▶ **Goal of the exercise**
Find and return every line of the data that contains the word "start".

==========

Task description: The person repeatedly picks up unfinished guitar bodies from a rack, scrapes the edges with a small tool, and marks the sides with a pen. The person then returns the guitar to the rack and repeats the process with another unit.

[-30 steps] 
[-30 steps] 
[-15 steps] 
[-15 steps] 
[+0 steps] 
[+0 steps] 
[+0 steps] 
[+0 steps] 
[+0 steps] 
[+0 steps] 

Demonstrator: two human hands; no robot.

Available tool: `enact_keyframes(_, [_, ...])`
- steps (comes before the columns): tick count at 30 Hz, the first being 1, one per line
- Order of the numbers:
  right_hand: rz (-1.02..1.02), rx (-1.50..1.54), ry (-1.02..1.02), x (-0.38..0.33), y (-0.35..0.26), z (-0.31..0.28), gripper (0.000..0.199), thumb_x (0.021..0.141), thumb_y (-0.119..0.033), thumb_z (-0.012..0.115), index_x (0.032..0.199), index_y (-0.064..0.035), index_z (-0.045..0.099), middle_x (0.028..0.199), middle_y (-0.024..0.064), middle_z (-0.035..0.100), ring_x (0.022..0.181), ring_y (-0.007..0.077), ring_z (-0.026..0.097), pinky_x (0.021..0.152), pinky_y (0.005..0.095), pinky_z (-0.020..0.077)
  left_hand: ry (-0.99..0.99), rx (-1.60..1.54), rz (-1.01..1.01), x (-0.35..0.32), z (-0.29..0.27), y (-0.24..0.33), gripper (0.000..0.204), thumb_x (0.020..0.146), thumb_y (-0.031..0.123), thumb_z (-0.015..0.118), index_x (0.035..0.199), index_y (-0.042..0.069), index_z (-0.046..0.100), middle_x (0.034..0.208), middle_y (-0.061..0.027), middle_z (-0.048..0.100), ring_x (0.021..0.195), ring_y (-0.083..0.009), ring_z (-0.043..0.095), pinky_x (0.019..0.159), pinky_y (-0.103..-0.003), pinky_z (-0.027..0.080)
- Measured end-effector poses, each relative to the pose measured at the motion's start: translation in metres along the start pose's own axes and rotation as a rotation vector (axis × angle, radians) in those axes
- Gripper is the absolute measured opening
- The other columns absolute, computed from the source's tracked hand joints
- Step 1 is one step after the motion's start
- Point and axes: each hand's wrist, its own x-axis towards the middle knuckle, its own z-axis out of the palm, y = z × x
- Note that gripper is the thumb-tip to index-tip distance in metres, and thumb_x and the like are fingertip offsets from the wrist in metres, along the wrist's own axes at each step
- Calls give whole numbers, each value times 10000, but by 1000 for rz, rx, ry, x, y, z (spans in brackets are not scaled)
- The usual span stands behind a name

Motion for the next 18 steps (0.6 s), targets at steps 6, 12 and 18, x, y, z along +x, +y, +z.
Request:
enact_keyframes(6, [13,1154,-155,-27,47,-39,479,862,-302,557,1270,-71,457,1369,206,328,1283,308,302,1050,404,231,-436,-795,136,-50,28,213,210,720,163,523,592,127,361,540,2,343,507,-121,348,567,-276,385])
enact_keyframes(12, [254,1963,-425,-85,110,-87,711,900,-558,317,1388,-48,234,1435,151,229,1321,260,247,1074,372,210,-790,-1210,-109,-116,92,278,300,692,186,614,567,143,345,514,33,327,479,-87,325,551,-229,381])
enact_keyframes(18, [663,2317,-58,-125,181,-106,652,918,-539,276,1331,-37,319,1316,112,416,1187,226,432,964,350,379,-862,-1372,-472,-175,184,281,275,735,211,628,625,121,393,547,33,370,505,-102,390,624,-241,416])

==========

▶ **Response**
- Measured end-effector poses, each relative to the pose measured at the motion's start: translation in metres along the start pose's own axes and rotation as a rotation vector (axis × angle, radians) in those axes
- Step 1 is one step after the motion's start

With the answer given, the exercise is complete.